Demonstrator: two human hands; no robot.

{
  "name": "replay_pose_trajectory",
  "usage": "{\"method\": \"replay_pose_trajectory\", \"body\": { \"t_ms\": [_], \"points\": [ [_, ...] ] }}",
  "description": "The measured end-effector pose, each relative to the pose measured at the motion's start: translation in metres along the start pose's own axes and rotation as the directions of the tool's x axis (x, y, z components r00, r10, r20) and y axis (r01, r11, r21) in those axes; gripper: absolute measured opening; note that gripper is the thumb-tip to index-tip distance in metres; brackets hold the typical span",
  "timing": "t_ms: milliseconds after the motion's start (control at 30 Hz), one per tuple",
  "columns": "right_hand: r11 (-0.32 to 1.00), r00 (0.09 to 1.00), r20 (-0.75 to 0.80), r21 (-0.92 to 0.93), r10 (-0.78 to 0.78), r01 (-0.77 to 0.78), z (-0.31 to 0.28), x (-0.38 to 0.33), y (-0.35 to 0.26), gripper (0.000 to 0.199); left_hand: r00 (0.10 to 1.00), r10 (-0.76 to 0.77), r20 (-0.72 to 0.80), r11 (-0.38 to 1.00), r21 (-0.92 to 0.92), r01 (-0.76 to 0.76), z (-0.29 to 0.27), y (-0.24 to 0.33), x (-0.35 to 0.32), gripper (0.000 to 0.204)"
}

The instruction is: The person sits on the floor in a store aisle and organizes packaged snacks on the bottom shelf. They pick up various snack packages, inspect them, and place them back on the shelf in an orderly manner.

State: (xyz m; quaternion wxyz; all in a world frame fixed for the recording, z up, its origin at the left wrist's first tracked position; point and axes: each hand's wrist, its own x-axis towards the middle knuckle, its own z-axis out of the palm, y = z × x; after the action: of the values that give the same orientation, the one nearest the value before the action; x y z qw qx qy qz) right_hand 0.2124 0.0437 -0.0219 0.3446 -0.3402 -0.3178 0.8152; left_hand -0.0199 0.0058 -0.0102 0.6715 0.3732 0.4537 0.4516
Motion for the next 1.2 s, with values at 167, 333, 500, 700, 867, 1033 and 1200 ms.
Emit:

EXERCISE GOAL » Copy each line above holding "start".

RESPONSE »
  "description": "The measured end-effector pose, each relative to the pose measured at the motion's start: translation in metres along the start pose's own axes and rotation as the directions of the tool's x axis (x, y, z components r00, r10, r20) and y axis (r01, r11, r21) in those axes; gripper: absolute measured opening; note that gripper is the thumb-tip to index-tip distance in metres; brackets hold the typical span",
  "timing": "t_ms: milliseconds after the motion's start (control at 30 Hz), one per tuple",

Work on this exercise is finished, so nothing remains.